The paper constructs a Nafion film via Voronoi tessellation, runs molecular dynamics trajectories, and reports energy minima for water films <1.3 nm plus capacitance trends from electrostatic analysis. These quantities are computed outputs of the simulations rather than quantities redefined or fitted to match prior inputs within the paper. No self-citations, ansatzes, or uniqueness theorems are invoked as load-bearing steps, and no equations reduce the reported stability or crowding interpretations to the assembly protocol by construction. The derivation chain is therefore self-contained.

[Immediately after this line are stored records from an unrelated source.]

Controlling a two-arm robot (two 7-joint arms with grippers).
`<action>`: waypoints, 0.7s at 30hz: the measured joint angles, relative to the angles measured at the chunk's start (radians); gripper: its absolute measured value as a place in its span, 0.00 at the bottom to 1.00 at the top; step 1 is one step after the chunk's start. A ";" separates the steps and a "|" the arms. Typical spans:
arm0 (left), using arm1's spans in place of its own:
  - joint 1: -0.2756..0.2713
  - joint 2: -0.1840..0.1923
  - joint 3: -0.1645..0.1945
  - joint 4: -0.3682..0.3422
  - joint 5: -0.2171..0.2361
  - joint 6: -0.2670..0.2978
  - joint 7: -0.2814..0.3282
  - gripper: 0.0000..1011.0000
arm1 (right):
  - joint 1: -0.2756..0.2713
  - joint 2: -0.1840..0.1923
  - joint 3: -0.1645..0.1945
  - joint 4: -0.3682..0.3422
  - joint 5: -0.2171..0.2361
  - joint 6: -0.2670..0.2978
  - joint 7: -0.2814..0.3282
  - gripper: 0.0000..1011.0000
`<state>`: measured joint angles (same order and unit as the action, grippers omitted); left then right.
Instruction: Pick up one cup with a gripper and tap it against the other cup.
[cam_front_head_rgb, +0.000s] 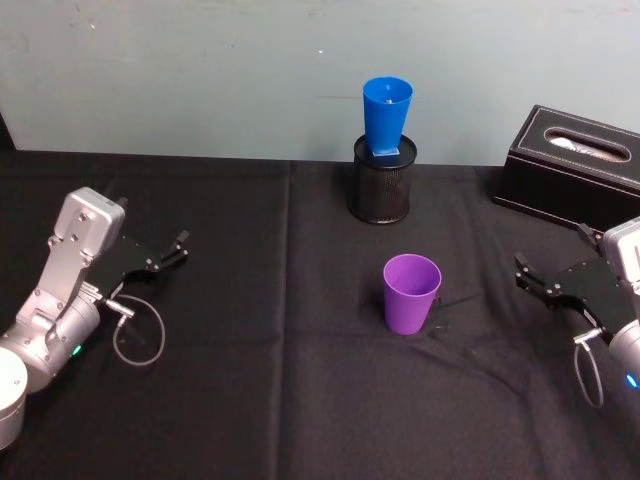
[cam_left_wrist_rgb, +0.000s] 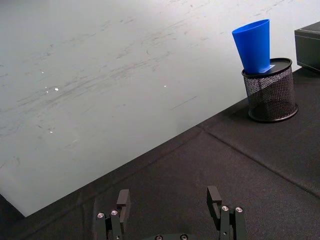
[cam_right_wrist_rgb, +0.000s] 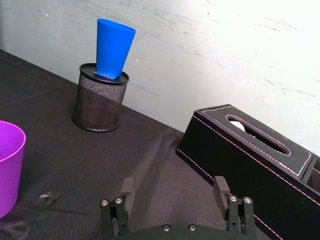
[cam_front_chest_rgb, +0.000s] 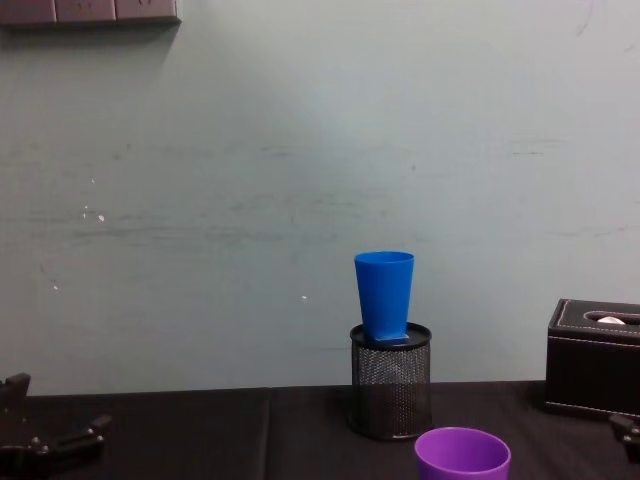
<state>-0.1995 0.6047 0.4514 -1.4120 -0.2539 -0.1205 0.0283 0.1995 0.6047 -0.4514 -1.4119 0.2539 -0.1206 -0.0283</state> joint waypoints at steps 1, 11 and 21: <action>0.000 0.000 0.000 0.000 0.000 0.000 0.000 0.99 | 0.000 0.000 0.000 0.000 0.000 0.000 0.000 0.99; 0.000 0.000 0.000 0.000 0.000 0.000 0.000 0.99 | 0.000 0.000 0.000 0.000 0.000 0.000 0.000 0.99; 0.000 0.000 0.000 0.000 0.000 0.000 0.000 0.99 | -0.007 -0.003 0.010 0.006 0.016 -0.021 0.032 0.99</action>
<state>-0.1996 0.6047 0.4514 -1.4119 -0.2539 -0.1205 0.0283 0.1924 0.6017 -0.4411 -1.4061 0.2695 -0.1412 0.0041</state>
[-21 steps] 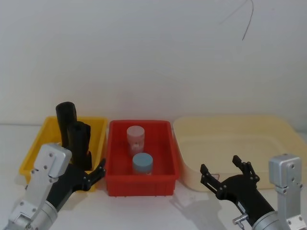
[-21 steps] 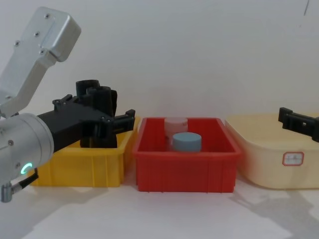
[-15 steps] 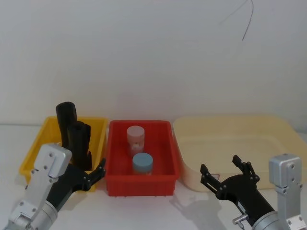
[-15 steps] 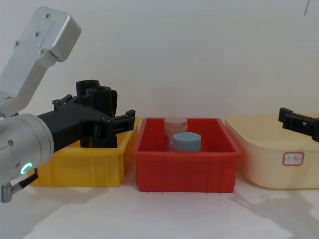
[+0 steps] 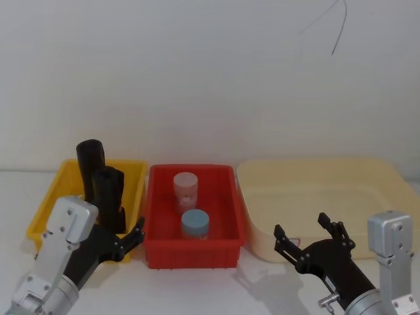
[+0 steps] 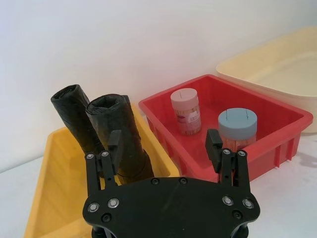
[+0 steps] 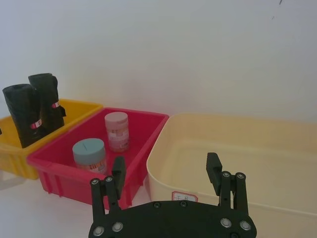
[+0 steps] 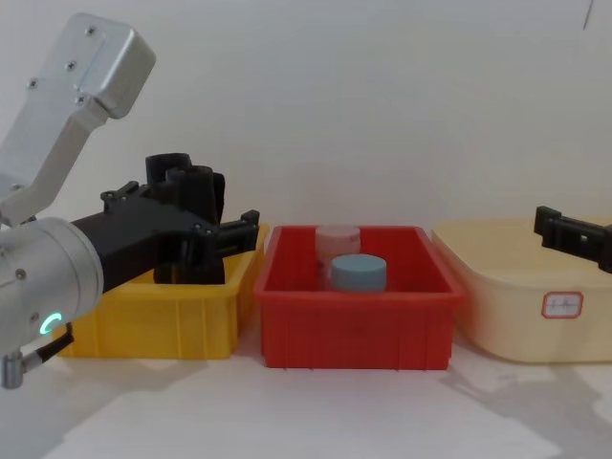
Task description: Pick up the garbage bag with the one hand and transfer it to the other hand.
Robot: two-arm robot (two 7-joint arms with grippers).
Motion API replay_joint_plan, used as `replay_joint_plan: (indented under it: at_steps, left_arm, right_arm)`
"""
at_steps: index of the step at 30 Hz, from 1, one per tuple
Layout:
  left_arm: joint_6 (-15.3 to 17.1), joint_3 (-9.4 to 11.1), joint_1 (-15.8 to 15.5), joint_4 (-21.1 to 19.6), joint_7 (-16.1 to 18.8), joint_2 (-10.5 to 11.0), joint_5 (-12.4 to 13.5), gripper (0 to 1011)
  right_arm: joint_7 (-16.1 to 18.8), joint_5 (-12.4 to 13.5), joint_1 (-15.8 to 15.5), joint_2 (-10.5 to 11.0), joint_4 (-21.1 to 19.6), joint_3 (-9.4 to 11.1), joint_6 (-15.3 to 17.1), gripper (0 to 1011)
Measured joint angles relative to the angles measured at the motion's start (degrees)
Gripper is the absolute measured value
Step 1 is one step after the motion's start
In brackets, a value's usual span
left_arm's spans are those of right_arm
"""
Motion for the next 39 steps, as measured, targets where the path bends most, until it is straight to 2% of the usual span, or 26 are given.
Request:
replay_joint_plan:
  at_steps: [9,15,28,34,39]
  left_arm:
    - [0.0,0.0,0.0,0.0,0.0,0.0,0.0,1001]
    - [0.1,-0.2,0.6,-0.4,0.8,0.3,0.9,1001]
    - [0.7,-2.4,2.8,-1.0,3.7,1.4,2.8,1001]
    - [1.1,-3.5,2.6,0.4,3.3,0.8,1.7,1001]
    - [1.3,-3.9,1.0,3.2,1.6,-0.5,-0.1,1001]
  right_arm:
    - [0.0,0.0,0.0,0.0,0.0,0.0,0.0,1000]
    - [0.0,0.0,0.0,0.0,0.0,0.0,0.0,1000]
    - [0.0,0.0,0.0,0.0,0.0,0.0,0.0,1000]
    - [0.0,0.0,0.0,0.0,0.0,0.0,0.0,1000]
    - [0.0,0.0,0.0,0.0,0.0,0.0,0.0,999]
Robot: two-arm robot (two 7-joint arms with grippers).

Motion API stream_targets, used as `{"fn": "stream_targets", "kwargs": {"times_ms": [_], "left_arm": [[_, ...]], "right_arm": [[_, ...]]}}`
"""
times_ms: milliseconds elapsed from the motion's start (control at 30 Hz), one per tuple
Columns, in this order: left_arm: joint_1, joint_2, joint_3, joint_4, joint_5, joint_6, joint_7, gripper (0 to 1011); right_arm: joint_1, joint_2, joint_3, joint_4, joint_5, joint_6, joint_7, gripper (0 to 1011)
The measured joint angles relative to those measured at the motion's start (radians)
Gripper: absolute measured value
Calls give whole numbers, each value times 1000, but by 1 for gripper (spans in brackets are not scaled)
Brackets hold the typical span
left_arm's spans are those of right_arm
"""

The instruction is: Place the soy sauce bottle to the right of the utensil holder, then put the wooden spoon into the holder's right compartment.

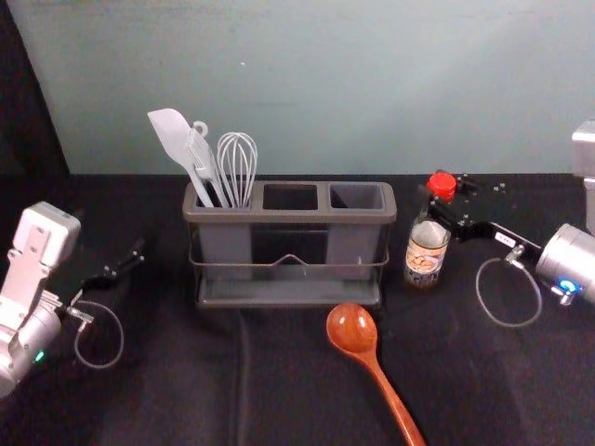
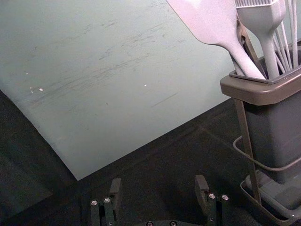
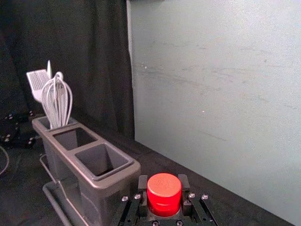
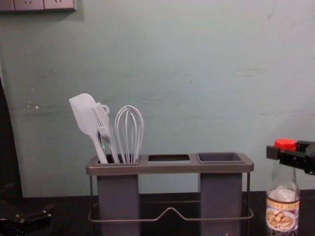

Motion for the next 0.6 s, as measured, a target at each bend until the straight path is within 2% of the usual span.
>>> {"fn": "stream_targets", "kwargs": {"times_ms": [267,600], "left_arm": [[0,0,0,0,0,0,0,1012],[0,0,0,0,0,0,0,1011]], "right_arm": [[18,-17,-16,39,-18,-36,28,388],[24,-24,-19,55,-22,-47,42,388]]}}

Axiom & Free-Parameter Ledger

2 free parameters · 2 axioms · 0 invented entities

The central claims depend on classical molecular dynamics assumptions and a custom film-assembly protocol whose validity is not independently verified in the abstract.

free parameters (2)
  • water film thickness threshold
    Identified via energy analysis as less than 1.3 nm for stability; treated as an observed outcome rather than an input fit.
  • Nafion coverage density
    Set by the Voronoi tessellation procedure to achieve full substrate coverage.
axioms (2)
  • domain assumption Classical force fields sufficiently capture Pt-Nafion-water interactions and charging behavior
    Invoked throughout the MD simulations without mention of quantum corrections or experimental validation.
  • ad hoc to paper Voronoi tessellation yields a physically realistic dense ionomer film
    The construction method is introduced to assemble the model system.